A new technique developed by the National Center for Atmospheric Research (NCAR) uses artificial intelligence to efficiently update the vegetation maps that are relied on by wildfire computer models to accurately predict fire behavior and spread.
In a recent study, scientists demonstrated the method using the 2020 East Troublesome Fire in Colorado, which burned through land that was mischaracterized in fuel inventories as being healthy forest. In fact the fire, which grew explosively, scorched a landscape that had recently been ravaged by pine beetles and windstorms, leaving significant swaths of dead and downed timber.
The research team compared simulations of the fire generated by a state-of-the-art wildfire behavior model developed at NCAR using both the standard fuel inventory for the area and one that was updated with artificial intelligence (AI). The simulations that used the AI-updated fuels did a significantly better job of predicting the area burned by the fire, which ultimately grew to more than 190,000 acres of land on both sides of the continental divide.
“One of our main challenges in wildfire modeling has been to get accurate input, including fuel data,” said NCAR scientist and lead author Amy DeCastro. “In this study, we show that the combined use of machine learning and satellite imagery provides a viable solution.”
The research was funded by the U.S. National Science Foundation, which is NCAR’s sponsor. The modeling simulations were run at the NCAR-Wyoming Supercomputing Center on the Cheyenne system.
Using satellites to account for pine beetle damage
For a model to accurately simulate a wildfire, it requires detailed information about the current conditions. This includes the local weather and terrain as well as the characteristics of the plant matter that provides fuel for the flames — what’s actually available to burn and what condition it’s in. Is it dead or alive? Is it moist or dry? What type of vegetation is it? How much is there? How deep is the fuel layered on the ground?
The gold standard of fuel datasets is produced by LANDFIRE, a federal program that produces a number of geospatial datasets including information on wildfire fuels. The process of creating these wildfire fuel datasets is extensive and incorporates satellite imagery, landscape simulation, and information collected in person during surveys. However, the amount of resources necessary to produce them means that, practically speaking, they cannot be updated frequently, and disturbance events in the forest — including wildfires, insect infestations, and development — can radically alter the available fuels in the meantime.
In the case of the East Troublesome Fire, which began in Grand County, Colorado, and burned east into Rocky Mountain National Park, the most recent LANDFIRE fuel dataset was released in 2016. In the intervening four years, the pine beetles had caused widespread tree mortality in the area.
To update the fuel dataset, the researchers turned to the Sentinel satellites, which are part of the European Space Agency’s Copernicus program.

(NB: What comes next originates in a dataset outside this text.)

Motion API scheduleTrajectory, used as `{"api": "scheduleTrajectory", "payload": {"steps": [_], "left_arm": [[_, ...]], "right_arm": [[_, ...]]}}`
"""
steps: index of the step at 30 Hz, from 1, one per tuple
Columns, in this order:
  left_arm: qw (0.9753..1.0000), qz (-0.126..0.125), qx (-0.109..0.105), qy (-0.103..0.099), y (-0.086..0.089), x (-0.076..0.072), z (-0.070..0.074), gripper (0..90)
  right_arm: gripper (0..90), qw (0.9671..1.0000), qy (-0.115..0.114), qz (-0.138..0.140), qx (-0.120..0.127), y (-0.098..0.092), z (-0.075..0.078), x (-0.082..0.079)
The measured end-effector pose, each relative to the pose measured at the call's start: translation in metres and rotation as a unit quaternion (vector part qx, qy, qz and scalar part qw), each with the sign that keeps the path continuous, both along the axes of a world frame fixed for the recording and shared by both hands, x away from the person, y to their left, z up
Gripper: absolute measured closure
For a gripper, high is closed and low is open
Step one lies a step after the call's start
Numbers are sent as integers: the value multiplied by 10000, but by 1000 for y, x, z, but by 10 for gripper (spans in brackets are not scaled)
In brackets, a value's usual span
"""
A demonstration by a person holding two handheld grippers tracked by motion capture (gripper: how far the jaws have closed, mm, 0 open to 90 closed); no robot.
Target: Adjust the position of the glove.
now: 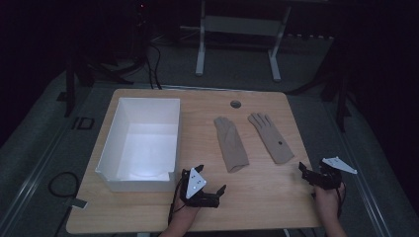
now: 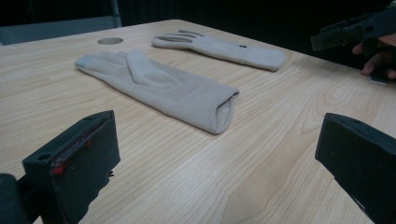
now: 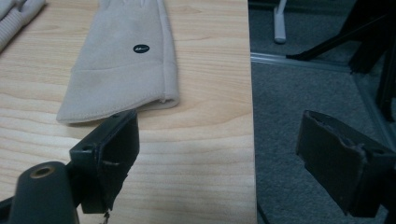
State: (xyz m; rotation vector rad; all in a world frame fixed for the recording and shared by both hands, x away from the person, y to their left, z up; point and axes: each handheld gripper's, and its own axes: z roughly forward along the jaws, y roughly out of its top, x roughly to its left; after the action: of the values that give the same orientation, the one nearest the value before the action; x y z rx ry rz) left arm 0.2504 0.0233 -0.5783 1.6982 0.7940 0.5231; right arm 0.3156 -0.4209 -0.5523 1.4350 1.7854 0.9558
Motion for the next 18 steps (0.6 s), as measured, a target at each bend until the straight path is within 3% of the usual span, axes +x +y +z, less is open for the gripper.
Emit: {"api": "scheduleTrajectory", "payload": {"steps": [5, 10, 14, 18], "left_arm": [[10000, 18, 9, 2, 0, 0, 0, 0], [10000, 4, 47, -15, -1, 0, 0, 0], [10000, 7, 58, -25, -1, -1, 0, 0], [10000, 2, 51, -21, -1, -1, 0, 1]], "right_arm": [[129, 9999, 42, 68, 112, -2, -1, 0], [129, 10000, 65, 39, 42, 0, 0, 0], [120, 9999, 79, 101, 58, 1, 6, 2], [110, 9994, 66, 316, 155, 5, 23, 4]]}}
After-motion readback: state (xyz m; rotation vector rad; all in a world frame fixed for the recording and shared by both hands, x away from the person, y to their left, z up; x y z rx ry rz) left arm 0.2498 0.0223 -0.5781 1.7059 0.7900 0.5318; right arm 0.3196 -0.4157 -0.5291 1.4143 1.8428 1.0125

Sentinel-1 provides information about surface texture, which can be used to identify vegetation type. (Grass has a very different texture than trees, for example.) And Sentinel-2 provides information that can be used to infer the plant’s health from its greenness. The scientists fed the satellite data into a machine learning model known as a “random forest” that they had trained on the U.S. Forest Service’s Insect and Disease Detection Survey. The survey is conducted annually by trained staff who estimate tree mortality from the air.
The result was that the machine learning model was able to accurately update the LANDFIRE fuel data, turning the majority of the fuels categorized as “timber litter” or “timber understory” to “slash blowdown,” the designation used for forested regions with heavy tree mortality.
“The LANDFIRE data is super valuable and provides a reliable platform to build on,” DeCastro said. “Artificial intelligence proved to be an effective tool for updating the data in a less resource-intensive manner.”
Positioned for a positive impact
To test the effect the updated fuel inventory would have on wildfire simulation, the scientists used a version of NCAR’s Weather Research and Forecasting model, known as WRF-Fire, which was specifically developed to simulate wildfire behavior.
When WRF-Fire was used to simulate the East Troublesome Fire using the unadjusted LANDFIRE fuel dataset it substantially underpredicted the amount of area the fire would burn. When the model was run again with the adjusted dataset, it was able to predict the area burned with a much greater degree of accuracy, indicating that the dead and downed timber helped fuel the fire’s spread much more so than if the trees had still been alive.
For now, the machine learning model is designed to update an existing fuel map, and it can do the job quickly (in a matter of minutes). But the success of the project also shows the promise of using a machine learning system to begin regularly producing and updating fuel maps from scratch over large regions at risk from wildfires.
The new research at NCAR is part of a larger trend of investigating possible AI applications for wildfire, including efforts to use AI to more quickly estimate fire perimeters. NCAR researchers are also hopeful that machine learning may be able to help solve other persistent challenges for wildfire behavior modeling. For example, machine learning may be able to improve our ability to predict the properties of the embers generated by a fire (how big, how hot, and how dense) as well as the likelihood that those embers could cause spot fires.
“We have so much technology and so much computing power and so many resources at our fingertips to solve these issues and keep people safe,” said NCAR scientist Timothy Juliano, a study co-author. “We’re well positioned to make a positive impact; we just need to keep working on it.”